Vous sentez-vous l'âme d'un capitaine ?
On m'a déjà posé cette question. Pour l'instant, pas trop, car je reste jeune et surtout, je suis de nature discrète. Ma conception du capitaine, c'est quelqu'un qui sait dire les choses au moment où il faut, qui a une bouche ! Moi, ce n'est pas trop mon style, après il y a aussi des joueurs qui sont capitaines par rapport à leur charisme dans le jeu.
Etes-vous toujours engagé dans le programme "Athletes For Transparency" destiné à la lutte anti-dopage ?

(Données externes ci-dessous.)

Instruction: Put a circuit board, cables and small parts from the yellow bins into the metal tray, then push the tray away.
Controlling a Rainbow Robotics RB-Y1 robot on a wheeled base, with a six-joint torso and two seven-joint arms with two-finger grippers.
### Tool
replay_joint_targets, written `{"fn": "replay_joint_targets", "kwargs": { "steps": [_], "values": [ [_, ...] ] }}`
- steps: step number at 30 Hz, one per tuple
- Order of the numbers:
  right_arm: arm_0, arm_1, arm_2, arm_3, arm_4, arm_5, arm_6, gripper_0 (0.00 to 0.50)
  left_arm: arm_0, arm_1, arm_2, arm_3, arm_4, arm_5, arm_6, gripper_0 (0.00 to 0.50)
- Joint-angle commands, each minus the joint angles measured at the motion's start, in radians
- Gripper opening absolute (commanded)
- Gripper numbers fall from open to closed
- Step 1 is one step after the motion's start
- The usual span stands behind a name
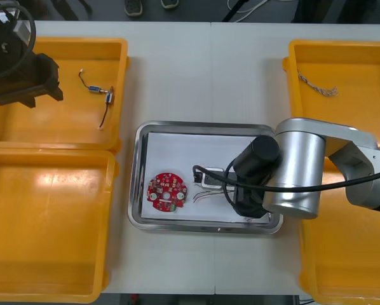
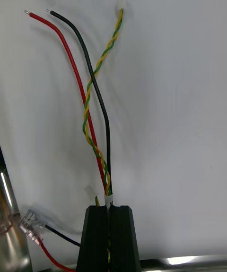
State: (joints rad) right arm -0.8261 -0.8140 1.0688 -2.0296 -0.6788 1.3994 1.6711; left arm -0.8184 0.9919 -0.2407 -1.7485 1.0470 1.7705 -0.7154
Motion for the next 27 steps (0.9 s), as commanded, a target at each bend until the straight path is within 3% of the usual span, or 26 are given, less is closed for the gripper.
{"fn": "replay_joint_targets", "kwargs": {
  "steps": [1, 2, 3, 5, 8, 15, 27],
  "values": [
    [-0.027, 0.015, 0.025, -0.006, 0.021, -0.023, -0.007, 0.025, -0.091, -0.05, 0.027, 0.08, -0.076, -0.014, -0.042, 0.5],
    [-0.027, 0.015, 0.025, -0.006, 0.021, -0.022, -0.008, 0.14, -0.104, -0.068, 0.027, 0.106, -0.096, -0.02, -0.039, 0.5],
    [-0.027, 0.015, 0.025, -0.007, 0.021, -0.022, -0.008, 0.191, -0.11, -0.078, 0.027, 0.118, -0.105, -0.023, -0.039, 0.5],
    [-0.027, 0.013, 0.026, -0.007, 0.021, -0.023, -0.008, 0.352, -0.127, -0.116, 0.026, 0.164, -0.151, -0.033, -0.033, 0.5],
    [-0.027, 0.012, 0.023, -0.007, 0.022, -0.022, -0.011, 0.5, -0.145, -0.164, 0.027, 0.208, -0.214, -0.049, -0.022, 0.5],
    [-0.027, 0.01, -0.021, -0.026, 0.021, 0.013, -0.011, 0.5, -0.17, -0.28, 0.063, 0.317, -0.346, -0.102, -0.006, 0.5],
    [-0.027, 0.052, -0.194, -0.167, 0.021, 0.266, -0.011, 0.5, -0.179, -0.351, 0.096, 0.408, -0.409, -0.177, 0.047, 0.5]
  ]
}}
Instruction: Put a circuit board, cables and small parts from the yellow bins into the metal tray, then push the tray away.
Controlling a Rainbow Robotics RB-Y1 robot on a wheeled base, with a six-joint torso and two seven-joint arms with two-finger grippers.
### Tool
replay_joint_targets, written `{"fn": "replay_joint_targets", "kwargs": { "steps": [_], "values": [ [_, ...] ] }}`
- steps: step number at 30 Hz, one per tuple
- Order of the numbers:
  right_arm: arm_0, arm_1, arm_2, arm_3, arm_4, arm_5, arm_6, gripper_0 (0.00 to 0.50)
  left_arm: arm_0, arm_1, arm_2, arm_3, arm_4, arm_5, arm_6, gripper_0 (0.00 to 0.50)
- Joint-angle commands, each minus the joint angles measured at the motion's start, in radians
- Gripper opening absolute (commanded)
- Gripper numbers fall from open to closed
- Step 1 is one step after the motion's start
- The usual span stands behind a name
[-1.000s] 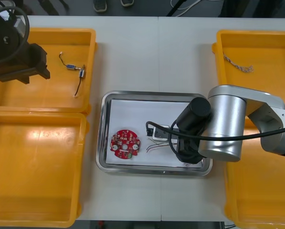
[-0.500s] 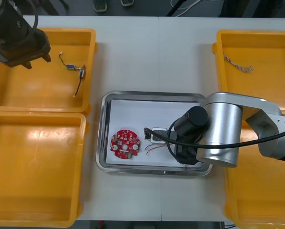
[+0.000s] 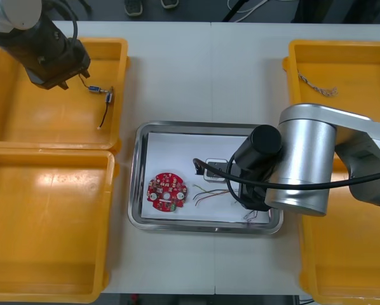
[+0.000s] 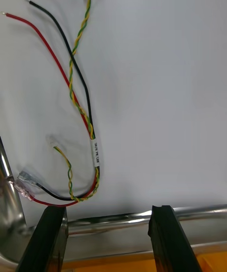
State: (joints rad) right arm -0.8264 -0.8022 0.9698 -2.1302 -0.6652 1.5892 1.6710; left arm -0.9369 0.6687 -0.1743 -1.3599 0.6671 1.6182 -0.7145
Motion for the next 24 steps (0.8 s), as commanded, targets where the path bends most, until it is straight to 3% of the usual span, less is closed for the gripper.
{"fn": "replay_joint_targets", "kwargs": {
  "steps": [1, 8, 17, 24],
  "values": [
    [-0.026, 0.047, -0.115, -0.077, 0.006, 0.109, -0.011, 0.5, -0.065, -0.031, 0.03, 0.031, -0.032, -0.024, 0.05, 0.5],
    [-0.026, 0.086, -0.255, -0.122, -0.053, 0.328, -0.011, 0.5, -0.119, -0.058, 0.03, 0.154, -0.066, -0.054, 0.072, 0.5],
    [-0.026, 0.087, -0.431, -0.175, -0.163, 0.331, -0.016, 0.5, -0.177, -0.093, 0.03, 0.314, -0.104, -0.167, 0.095, 0.5],
    [-0.002, 0.035, -0.589, -0.197, -0.255, 0.331, -0.019, 0.5, -0.184, -0.101, 0.03, 0.397, -0.118, -0.215, 0.121, 0.5]
  ]
}}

J'ai arrêté car les contrôles répétés devenaient trop contraignants. Régulièrement dans la saison, on m'appelait pour me demander de faire des prises de sang. Les résultats étaient rendus publics sur un site et le but, c'était de montrer que n'importe quel sportif de haut niveau pouvait pratiquer son sport sans être dopé. Les responsables du programme cherchaient un jeune qui montait et j'étais le seul footballeur à le faire. Même si j'ai arrêté, je continue de soutenir cette initiative, la conception du projet est vraiment intéressante.